5. preparation method according to claim 1 is characterized in that, among the step b, the used acid reagent of acid hydrolysis is hydrochloric acid, sulfuric acid or Hydrogen bromide, and acid reagent and intermediate one molar ratio are 0.1～1:1, and temperature of reaction is 20～100 ℃.

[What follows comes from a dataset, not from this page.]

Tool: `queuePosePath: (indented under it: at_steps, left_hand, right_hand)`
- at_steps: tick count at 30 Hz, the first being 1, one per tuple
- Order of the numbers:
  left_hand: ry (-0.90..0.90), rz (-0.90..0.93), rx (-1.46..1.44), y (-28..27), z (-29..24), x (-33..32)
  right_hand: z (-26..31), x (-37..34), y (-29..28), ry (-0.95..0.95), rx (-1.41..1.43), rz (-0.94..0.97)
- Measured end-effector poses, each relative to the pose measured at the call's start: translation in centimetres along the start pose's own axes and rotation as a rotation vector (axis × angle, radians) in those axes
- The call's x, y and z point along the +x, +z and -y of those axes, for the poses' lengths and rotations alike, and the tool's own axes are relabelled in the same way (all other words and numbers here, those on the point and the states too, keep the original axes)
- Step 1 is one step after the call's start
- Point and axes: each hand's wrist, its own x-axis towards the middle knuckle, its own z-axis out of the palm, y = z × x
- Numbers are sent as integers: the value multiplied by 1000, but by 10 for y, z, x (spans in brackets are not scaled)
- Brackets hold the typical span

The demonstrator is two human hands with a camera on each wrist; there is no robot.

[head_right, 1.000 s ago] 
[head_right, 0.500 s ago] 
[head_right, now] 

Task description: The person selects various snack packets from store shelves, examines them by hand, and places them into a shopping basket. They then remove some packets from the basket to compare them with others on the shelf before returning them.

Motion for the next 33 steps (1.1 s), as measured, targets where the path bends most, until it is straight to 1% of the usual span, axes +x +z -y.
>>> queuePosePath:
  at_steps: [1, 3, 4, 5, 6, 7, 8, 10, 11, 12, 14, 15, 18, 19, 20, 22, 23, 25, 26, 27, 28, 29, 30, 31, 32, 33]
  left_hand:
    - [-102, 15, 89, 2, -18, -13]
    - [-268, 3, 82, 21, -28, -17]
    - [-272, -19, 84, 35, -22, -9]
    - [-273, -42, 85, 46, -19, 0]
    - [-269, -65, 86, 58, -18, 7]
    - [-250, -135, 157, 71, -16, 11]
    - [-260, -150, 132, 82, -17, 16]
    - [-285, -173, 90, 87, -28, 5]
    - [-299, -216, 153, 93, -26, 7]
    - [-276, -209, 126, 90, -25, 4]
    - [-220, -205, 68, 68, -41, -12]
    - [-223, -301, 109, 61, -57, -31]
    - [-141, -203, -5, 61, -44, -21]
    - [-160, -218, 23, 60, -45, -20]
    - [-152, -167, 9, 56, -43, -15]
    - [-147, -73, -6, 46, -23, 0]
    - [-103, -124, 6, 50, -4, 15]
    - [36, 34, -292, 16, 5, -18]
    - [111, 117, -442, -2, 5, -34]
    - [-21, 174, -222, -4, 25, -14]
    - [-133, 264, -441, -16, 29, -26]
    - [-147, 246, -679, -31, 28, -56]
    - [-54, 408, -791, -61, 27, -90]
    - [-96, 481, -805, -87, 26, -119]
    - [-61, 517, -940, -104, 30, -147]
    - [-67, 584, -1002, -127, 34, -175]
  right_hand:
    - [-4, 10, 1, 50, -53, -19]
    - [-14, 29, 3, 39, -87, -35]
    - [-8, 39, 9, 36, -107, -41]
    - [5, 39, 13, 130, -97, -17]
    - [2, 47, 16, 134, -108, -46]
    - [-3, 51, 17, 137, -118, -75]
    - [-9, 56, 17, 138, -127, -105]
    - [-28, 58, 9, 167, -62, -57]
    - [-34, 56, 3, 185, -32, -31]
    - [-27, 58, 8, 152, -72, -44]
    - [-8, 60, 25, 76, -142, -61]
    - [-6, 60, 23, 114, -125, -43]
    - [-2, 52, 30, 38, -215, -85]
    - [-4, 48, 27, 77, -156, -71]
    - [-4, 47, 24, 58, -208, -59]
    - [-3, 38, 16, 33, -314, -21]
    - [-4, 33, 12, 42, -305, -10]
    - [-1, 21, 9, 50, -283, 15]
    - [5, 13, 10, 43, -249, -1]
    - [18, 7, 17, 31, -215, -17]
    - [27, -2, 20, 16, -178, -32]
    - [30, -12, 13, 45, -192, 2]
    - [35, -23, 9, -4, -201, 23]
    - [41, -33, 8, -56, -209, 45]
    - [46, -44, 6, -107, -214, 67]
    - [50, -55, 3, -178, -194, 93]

6. preparation method according to claim 1 is characterized in that, among the step c, the hydrocarbon solution of intermediate two palladiums is gone protection, and intermediate two is 1:0.05～0.1 with the amount ratio of palladium carbon species, and hydrogen pressure is 40～55psi, and temperature of reaction is 20～35 ℃; Described recrystallization solvent is the mixture of one or more materials of methyl alcohol, ethanol, Virahol and acetone.